I'm dealing with a frustrating issue where my AWS Lambda function gets invoked twice whenever I upload files to an S3 bucket. Here's my setup: I've configured an S3 bucket to send event notifications to an SQS queue, which is then used as a trigger for the Lambda function. I have set the SQS batch size to 10k messages, with a batch window of 300 seconds. For example, if I upload 15 files to S3, I end up with two Lambda invocations: one processes 11 messages and the other processes 4. My expectation was to have a single Lambda invocation that handles all 15 messages at once.
I have a few questions: 1. Why is the Lambda function invoked twice despite the batch size and window allowing for processing all messages? 2. Is this a normal behavior due to Lambda or SQS's scaling and polling mechanisms? 3. How can I tweak the Lambda or SQS settings to ensure there's only one invocation per batch, aiming for concurrency to be limited to 1?
4 Answers
SQS is designed as a distributed system, which means that messages may be processed in unpredictable ways, and you might see messages delivered multiple times due to at-least-once delivery.
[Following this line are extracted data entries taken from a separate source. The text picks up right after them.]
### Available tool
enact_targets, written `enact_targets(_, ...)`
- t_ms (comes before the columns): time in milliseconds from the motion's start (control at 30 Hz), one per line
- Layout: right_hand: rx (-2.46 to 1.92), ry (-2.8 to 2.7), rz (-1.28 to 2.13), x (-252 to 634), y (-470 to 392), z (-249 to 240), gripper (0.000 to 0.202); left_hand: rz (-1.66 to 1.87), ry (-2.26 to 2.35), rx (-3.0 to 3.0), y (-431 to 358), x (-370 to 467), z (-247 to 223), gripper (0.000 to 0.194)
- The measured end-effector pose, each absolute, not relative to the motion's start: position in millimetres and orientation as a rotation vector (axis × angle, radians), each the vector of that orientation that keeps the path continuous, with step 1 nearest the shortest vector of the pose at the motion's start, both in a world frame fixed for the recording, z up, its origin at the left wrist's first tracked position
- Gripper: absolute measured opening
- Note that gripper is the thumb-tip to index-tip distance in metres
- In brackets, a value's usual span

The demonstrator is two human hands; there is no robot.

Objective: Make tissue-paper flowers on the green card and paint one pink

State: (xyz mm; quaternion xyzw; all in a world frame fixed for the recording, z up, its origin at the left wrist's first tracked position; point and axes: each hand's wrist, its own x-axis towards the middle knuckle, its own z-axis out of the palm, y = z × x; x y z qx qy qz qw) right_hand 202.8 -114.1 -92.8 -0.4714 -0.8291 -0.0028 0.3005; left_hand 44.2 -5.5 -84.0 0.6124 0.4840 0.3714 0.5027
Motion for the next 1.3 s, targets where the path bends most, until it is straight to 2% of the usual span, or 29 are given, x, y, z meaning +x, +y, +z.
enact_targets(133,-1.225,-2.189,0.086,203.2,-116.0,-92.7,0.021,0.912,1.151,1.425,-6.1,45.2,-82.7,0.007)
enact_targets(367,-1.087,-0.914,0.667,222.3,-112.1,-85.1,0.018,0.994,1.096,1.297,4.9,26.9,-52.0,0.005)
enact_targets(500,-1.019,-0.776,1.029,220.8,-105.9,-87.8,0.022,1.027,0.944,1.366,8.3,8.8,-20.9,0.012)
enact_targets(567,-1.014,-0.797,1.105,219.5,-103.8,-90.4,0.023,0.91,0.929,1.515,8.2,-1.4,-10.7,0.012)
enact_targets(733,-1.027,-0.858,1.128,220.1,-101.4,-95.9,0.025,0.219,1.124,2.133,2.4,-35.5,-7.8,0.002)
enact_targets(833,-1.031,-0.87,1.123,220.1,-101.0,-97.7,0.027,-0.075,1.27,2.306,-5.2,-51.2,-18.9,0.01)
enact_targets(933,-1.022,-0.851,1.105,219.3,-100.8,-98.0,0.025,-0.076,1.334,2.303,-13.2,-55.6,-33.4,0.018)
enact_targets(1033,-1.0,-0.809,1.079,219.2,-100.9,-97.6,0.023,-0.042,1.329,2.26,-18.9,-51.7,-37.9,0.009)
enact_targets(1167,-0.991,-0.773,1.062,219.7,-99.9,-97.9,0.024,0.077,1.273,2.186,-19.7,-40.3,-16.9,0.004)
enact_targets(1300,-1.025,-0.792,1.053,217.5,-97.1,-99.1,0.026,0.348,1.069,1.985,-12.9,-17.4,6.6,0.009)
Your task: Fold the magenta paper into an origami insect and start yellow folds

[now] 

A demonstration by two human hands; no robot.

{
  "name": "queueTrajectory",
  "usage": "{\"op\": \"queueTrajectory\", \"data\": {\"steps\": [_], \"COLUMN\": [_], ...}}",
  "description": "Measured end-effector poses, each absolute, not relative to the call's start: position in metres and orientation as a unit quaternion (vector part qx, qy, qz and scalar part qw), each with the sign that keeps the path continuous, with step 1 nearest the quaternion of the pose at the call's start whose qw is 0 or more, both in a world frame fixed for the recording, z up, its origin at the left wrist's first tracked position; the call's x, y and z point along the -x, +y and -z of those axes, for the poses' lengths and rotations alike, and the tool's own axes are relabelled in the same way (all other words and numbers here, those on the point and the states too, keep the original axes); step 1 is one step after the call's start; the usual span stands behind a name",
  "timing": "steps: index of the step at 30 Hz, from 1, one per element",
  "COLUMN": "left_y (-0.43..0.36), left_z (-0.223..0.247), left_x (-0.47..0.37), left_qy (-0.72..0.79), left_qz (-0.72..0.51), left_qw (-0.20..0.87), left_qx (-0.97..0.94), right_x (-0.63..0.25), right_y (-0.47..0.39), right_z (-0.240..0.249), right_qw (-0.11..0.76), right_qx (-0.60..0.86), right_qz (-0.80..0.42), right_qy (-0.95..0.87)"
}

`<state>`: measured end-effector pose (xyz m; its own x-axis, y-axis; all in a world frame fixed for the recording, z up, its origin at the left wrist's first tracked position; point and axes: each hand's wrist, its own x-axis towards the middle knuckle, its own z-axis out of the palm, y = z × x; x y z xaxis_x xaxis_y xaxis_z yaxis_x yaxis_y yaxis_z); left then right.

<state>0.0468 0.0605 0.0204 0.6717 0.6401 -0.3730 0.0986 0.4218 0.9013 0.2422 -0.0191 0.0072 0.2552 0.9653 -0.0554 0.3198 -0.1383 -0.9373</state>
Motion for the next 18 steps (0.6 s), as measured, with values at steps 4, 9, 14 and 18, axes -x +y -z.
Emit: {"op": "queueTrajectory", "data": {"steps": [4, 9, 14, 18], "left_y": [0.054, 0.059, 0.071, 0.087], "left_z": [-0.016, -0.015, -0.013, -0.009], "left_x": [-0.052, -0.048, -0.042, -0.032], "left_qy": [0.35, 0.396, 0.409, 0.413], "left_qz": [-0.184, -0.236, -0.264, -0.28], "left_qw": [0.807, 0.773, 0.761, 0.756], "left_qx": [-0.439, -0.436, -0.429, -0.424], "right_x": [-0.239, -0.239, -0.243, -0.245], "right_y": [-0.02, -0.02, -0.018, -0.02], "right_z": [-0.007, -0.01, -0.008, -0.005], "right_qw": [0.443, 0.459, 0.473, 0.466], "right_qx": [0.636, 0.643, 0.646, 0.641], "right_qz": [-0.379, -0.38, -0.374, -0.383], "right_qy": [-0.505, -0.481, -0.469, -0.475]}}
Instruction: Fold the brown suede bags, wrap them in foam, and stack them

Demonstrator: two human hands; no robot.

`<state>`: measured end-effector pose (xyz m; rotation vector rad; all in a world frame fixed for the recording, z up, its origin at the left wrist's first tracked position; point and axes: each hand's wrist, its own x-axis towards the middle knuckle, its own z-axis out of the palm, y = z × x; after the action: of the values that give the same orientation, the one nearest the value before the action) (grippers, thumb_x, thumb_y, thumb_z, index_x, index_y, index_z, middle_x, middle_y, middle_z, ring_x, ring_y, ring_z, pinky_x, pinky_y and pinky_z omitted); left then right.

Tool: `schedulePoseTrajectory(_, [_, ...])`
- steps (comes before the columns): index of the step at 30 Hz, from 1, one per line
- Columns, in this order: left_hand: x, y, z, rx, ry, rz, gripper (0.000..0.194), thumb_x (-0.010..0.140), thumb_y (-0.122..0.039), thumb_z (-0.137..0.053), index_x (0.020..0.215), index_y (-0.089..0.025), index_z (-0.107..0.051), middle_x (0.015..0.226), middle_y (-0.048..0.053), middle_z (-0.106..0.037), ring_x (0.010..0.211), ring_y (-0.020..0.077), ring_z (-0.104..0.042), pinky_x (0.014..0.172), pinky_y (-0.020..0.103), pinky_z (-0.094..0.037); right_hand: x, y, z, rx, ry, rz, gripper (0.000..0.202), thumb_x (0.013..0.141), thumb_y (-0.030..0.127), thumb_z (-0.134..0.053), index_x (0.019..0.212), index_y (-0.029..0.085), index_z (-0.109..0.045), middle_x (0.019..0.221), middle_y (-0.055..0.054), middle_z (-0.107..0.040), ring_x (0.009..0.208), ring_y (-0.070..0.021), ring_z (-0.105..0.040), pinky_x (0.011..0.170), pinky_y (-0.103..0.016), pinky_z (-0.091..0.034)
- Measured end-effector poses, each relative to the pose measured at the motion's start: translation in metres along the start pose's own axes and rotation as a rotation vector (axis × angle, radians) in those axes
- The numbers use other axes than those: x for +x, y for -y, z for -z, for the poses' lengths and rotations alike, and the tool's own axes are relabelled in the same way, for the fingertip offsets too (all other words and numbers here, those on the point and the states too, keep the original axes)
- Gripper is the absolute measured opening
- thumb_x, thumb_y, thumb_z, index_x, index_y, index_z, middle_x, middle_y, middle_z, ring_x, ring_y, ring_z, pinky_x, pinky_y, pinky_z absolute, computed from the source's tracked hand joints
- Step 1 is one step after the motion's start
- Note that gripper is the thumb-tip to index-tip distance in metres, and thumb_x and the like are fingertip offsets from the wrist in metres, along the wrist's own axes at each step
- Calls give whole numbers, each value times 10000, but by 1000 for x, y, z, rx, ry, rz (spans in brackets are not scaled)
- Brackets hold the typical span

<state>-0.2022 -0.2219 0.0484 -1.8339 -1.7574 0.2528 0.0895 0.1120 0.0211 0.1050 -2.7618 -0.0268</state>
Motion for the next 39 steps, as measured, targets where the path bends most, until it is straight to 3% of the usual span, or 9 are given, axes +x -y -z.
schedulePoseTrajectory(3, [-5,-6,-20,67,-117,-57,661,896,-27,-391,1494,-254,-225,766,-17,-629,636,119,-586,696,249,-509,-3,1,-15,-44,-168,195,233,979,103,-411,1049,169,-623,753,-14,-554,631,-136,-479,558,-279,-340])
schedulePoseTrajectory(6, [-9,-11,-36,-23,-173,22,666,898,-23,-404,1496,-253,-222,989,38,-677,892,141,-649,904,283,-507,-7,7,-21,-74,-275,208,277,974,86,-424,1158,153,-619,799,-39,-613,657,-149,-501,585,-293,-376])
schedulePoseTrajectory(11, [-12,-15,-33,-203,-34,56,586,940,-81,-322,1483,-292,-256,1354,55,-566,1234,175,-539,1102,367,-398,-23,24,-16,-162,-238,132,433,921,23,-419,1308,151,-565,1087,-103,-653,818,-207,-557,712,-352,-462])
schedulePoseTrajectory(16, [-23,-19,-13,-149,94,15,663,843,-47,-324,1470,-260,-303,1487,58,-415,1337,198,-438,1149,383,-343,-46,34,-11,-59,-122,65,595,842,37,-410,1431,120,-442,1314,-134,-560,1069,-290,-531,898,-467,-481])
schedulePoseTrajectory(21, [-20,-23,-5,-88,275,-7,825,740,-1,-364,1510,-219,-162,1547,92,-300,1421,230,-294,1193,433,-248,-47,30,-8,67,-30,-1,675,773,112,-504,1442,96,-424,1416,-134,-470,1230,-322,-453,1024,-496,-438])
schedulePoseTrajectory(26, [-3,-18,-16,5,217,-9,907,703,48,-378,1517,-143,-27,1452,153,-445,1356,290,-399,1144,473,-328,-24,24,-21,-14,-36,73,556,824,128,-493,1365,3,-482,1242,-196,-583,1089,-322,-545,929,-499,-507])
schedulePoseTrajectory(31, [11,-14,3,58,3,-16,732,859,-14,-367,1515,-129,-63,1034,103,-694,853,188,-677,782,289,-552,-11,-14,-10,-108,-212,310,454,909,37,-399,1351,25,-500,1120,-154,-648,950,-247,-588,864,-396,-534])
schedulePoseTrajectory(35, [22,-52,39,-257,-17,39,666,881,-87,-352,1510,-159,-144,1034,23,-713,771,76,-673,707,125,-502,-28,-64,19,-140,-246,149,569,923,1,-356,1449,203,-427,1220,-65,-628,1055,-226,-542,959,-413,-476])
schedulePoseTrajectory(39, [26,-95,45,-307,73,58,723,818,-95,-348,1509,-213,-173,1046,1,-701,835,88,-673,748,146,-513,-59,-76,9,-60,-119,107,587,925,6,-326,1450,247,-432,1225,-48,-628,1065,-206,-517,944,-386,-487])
It’s crucial to ensure your Lambda function is idempotent. Also, think about whether the 10k batch size is too high—if you process that many messages at once, can your function complete before timing out? If you reduce the batch size to 1, you might get more individual invocations for each message, but that also means more concurrent runs.
Lambda maintains multiple pollers, which can cause messages to be distributed among those pollers. This is why you're seeing messages split across different invocations. While you can limit the maximum concurrency in the event source mapping, it's unlikely you'll ever get all messages into a single batch due to how it dynamically handles the polling.
Having such a large batch size (10k) is pretty unusual. What's the reasoning behind it? If you're building a logging pipeline for a large number of incoming JSON files, just ensure your setup can handle the loads without overwhelming your function.
Keep in mind, the batch size is more of a maximum rather than a guaranteed count. You might want to consider adding a delay in your SQS settings if you want to manage the processing timing better. But make sure you understand why chunking these messages into one batch is important for your use case.